*TASK*. Only the stretch of the listing below that runs from the line with "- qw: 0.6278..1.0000" through the line with "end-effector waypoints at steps" is to be printed, exactly and with both ends.

*DATA EXCERPTS*.
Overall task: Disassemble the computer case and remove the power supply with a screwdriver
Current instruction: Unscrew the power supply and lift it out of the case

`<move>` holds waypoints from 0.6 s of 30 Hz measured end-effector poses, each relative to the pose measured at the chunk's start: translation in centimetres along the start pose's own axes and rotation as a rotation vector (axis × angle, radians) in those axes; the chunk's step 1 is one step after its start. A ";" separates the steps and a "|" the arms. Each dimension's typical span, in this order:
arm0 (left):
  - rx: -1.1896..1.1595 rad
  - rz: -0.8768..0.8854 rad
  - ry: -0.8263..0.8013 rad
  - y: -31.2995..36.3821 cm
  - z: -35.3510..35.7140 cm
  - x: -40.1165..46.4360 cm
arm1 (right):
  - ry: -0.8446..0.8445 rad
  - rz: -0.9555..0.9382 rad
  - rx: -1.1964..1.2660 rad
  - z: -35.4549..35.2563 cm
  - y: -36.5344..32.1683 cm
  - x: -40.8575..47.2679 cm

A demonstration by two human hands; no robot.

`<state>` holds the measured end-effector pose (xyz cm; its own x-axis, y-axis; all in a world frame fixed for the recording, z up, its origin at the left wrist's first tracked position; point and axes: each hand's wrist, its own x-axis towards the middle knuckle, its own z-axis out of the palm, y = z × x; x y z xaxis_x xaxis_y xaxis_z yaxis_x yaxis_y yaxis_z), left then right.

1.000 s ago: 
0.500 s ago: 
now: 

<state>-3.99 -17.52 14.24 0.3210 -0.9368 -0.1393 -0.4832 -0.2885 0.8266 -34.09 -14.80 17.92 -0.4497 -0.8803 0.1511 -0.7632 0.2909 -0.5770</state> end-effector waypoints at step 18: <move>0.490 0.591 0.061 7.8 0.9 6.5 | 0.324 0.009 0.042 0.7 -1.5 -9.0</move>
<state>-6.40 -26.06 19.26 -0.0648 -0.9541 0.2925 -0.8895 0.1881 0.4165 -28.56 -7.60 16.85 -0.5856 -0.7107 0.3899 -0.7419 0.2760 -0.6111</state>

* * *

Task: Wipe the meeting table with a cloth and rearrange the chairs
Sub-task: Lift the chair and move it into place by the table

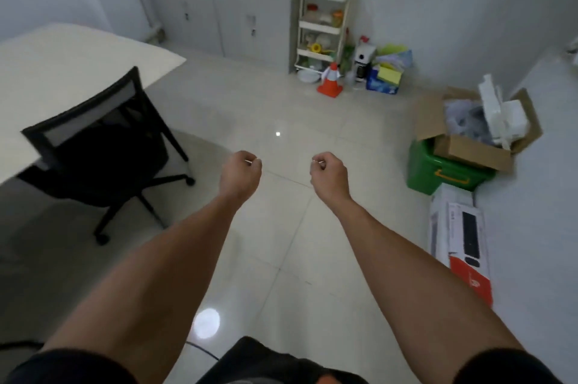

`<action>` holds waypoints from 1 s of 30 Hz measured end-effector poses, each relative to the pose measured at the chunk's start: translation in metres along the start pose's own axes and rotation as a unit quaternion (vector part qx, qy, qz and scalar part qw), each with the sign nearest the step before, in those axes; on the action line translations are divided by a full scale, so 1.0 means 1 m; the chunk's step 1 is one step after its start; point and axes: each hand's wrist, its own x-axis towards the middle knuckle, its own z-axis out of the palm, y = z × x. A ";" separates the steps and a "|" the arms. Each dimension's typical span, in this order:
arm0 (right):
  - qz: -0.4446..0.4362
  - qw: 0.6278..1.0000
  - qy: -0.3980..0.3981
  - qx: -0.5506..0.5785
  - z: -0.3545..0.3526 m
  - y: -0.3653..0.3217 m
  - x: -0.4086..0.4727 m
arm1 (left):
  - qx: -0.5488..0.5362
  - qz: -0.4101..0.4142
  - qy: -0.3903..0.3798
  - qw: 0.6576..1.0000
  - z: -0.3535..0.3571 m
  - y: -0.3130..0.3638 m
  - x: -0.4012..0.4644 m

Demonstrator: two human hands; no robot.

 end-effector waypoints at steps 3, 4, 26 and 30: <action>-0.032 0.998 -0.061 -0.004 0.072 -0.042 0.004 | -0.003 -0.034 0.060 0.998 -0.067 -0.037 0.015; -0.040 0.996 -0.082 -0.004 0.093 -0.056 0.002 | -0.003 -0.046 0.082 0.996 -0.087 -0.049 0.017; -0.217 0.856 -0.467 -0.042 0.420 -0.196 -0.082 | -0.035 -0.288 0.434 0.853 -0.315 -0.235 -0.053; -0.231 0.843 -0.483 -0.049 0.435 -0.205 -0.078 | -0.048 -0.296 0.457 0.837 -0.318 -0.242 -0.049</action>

*TASK ANSWER*.
  - qw: 0.6278..1.0000
  - qy: -0.3980..0.3981
  - qx: -0.5506..0.5785
  - z: -0.3545..0.3526 m
  - y: -0.3653..0.3217 m
  - x: -0.4086..0.4727 m
arm1 (left):
  - qx: -0.5488..0.5362
  - qz: -0.4101..0.4142
  - qy: -0.3903..0.3798
  - qw: 0.6576..1.0000
  - z: -0.3535..0.3571 m
  - y: -0.3130..0.3638 m
  - x: -0.4012..0.4644 m

Demonstrator: two human hands; no robot.

 end-effector waypoints at steps 3, 4, 26 and 30: <action>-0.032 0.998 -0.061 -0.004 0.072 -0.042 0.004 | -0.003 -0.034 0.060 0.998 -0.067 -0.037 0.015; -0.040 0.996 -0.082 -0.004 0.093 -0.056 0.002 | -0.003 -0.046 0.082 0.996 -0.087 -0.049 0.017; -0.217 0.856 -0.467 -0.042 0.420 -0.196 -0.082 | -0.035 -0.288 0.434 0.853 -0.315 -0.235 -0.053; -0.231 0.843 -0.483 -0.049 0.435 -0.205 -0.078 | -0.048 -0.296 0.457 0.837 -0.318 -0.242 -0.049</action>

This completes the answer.